Of all the lines below, output only those starting at the one with "Note to the class: point out the folded" and ending at the one with "Note to the class: point out the pink pillow", both ends included, exactly as written.

◆ Source data
-- Opening Marker --

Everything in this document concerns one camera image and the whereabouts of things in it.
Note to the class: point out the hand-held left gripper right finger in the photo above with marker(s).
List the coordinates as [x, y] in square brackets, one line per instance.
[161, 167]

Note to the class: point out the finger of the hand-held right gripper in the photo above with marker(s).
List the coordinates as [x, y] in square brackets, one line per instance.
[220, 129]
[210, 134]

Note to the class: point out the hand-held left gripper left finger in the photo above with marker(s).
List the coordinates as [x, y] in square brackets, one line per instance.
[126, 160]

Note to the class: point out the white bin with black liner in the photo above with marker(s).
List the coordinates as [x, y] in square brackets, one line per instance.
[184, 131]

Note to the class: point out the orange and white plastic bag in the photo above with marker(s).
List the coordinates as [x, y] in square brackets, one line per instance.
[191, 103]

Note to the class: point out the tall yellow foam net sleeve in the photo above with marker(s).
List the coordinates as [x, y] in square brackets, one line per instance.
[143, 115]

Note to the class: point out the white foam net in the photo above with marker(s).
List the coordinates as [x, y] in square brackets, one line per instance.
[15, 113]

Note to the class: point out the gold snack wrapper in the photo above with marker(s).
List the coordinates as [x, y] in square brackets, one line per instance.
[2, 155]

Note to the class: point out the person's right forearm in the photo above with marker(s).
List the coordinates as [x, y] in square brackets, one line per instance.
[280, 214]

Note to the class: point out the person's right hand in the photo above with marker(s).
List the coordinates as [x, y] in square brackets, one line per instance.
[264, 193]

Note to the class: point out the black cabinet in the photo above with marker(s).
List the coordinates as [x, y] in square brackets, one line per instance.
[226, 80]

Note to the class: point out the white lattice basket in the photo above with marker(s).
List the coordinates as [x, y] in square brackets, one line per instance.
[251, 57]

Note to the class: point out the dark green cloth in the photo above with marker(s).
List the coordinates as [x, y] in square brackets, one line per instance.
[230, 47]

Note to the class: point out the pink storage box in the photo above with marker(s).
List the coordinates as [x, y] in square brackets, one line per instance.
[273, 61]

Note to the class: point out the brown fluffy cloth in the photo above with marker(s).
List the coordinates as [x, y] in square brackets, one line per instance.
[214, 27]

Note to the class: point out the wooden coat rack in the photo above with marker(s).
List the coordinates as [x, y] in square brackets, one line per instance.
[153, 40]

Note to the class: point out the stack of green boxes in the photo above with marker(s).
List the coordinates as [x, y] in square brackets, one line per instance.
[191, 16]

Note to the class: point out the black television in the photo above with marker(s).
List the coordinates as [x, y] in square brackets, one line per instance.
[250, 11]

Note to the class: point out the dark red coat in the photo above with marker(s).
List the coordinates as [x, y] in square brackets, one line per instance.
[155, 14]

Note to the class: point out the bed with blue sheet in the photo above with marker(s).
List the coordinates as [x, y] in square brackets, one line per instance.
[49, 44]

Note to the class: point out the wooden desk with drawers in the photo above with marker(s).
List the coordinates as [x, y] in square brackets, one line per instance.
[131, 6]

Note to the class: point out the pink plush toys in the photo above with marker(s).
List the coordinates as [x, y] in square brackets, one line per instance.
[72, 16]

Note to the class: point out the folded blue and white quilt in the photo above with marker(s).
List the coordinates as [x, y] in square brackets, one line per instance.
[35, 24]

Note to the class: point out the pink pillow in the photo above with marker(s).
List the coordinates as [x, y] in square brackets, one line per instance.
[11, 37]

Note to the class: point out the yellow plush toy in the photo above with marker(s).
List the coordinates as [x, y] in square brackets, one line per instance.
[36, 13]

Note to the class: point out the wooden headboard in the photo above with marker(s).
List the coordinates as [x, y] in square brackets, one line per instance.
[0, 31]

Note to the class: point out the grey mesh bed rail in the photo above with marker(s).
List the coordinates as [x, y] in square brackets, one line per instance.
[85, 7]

-- Closing Marker --

◆ Solved problem
Note to the class: point out the folded blue and white quilt in the photo above with marker(s).
List the coordinates as [x, y] in square brackets, one line per instance.
[35, 24]

Note to the class: point out the pink pillow in the photo above with marker(s).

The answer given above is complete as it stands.